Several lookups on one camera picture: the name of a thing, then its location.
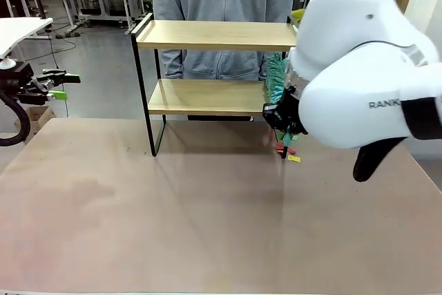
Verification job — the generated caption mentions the teal chenille duster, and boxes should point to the teal chenille duster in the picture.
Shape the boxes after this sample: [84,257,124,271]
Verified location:
[265,52,290,105]

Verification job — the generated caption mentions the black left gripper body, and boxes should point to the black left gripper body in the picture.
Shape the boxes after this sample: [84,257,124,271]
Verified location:
[0,62,50,106]

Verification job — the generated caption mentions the black arm cable sleeve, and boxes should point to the black arm cable sleeve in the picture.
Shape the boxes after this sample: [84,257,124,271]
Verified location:
[352,135,407,183]
[0,92,32,148]

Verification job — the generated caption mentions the black floor cable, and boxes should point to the black floor cable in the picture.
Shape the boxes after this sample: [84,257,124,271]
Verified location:
[43,27,77,118]

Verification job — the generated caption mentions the cardboard box on floor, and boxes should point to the cardboard box on floor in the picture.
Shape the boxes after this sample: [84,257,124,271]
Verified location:
[14,105,57,134]

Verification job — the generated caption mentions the person's left forearm grey sleeve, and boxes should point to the person's left forearm grey sleeve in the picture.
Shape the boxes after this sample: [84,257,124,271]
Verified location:
[257,8,294,82]

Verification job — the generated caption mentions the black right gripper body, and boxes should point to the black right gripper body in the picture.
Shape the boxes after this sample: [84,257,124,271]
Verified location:
[275,90,309,136]

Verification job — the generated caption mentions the white side desk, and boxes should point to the white side desk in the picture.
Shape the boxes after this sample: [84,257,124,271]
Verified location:
[0,17,55,60]

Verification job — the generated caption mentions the black right arm cable sleeve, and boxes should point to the black right arm cable sleeve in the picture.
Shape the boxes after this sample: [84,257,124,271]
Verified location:
[352,135,407,183]

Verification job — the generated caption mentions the person's right forearm grey sleeve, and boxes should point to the person's right forearm grey sleeve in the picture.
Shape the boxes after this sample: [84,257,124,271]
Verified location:
[160,8,188,80]

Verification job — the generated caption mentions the two-tier wooden shelf black frame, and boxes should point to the two-tier wooden shelf black frame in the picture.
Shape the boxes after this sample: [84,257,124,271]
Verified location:
[130,12,301,160]

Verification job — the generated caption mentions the black strap on right arm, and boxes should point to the black strap on right arm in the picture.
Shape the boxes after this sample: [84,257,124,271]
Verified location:
[400,95,442,141]

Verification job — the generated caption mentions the black left arm cable sleeve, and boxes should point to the black left arm cable sleeve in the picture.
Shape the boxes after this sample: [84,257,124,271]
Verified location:
[0,92,32,148]

Brief:
Beginning with the line containing "Verification job — the generated caption mentions the two-tier", repeat each line of the listing above, exactly, through the last one, and stop there.

Solution to this task:
Verification job — the generated caption mentions the two-tier wooden shelf black frame, and boxes should point to the two-tier wooden shelf black frame in the picture.
Shape the boxes after this sample: [84,257,124,271]
Verified location:
[130,12,301,160]

Verification job — the generated caption mentions the black strap on right arm, and boxes should point to the black strap on right arm in the picture.
Shape the boxes after this sample: [84,257,124,271]
Verified location:
[400,95,442,141]

Verification job — the generated caption mentions the black left arm cable sleeve, and boxes should point to the black left arm cable sleeve in the picture.
Shape the boxes after this sample: [84,257,124,271]
Verified location:
[0,92,32,148]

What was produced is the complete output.